The ideological justification for the program is understandable, because the government insists on the need to create an alternative to Russian content, form a Ukrainian information environment, support the cultural and creative industry, and develop the market. However, the question now is not whether culture is important, but what place such expenditures should occupy in the hierarchy of state needs during a war. Almost 4 billion hryvnias have been allocated for content production at a time when there is not enough money to finance the Armed Forces of Ukraine, protect the energy sector, recover from strikes, and meet basic social obligations.
This is where the line of expediency is crossed: expenditures on information and cultural sustainability may make sense, but in conditions of acute resource shortages they are impractical. Moreover, such a program does not provide narrowly targeted information products for crisis communication, but a very wide range of projects – from TV series to shows for social networks. With such a scale and such a cost, it looks like a budgetary luxury of wartime, and not a critically needed tool for immediate state response.
This also applies to the financing of the telethon “United News” and the channel “Home”. For 2026, about 1.5–2.1 billion hryvnias have been allocated for these needs in the main part of the State Budget through separate programs of the Ministry of Culture and Strategic Communications. In total, over 5.2 billion hryvnias were spent on the telethon and foreign broadcasting (including the channel “Home”) in 2022–2025. It is important to emphasize that these are not reserve fund funds, but for the purpose of assessing the general budget logic, this example shows how in wartime the state continues to spend significant amounts on a media product, the effectiveness of which is increasingly being assessed critically.

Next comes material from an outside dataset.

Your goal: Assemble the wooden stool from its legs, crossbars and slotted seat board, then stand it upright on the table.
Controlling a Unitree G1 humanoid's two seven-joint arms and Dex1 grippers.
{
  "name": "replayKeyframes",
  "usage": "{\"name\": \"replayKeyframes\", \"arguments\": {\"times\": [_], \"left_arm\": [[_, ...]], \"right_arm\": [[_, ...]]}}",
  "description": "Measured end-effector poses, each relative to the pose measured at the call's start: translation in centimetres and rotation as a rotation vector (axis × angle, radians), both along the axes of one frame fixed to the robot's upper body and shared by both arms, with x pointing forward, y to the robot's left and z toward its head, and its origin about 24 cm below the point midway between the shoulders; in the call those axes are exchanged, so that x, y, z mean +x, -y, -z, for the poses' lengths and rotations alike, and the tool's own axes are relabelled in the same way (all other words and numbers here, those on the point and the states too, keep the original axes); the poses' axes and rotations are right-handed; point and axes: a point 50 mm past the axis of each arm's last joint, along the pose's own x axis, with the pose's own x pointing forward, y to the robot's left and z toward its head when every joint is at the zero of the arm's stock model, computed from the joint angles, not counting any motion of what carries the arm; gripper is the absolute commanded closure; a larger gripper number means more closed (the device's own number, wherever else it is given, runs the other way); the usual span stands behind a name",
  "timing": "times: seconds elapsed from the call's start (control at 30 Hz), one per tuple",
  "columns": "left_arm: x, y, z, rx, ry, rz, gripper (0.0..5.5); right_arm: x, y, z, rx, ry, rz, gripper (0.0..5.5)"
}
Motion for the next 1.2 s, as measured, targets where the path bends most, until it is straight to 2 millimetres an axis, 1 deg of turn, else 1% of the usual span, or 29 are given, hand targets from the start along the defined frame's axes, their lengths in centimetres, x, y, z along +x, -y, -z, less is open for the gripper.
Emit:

Therefore, now the reserve fund is losing its logic, according to which it finances expenditures whose urgency and priority are questionable. The pace of use of the reserve fund in the first three months of 2026 means, first of all, a sharp narrowing of the financial space for decisions that the state may need by the end of the year. The government enters the rest of the year with a significantly weakened ability to respond to new blows to the energy, infrastructure, housing, logistics, or humanitarian sectors without additional revision of the State Budget.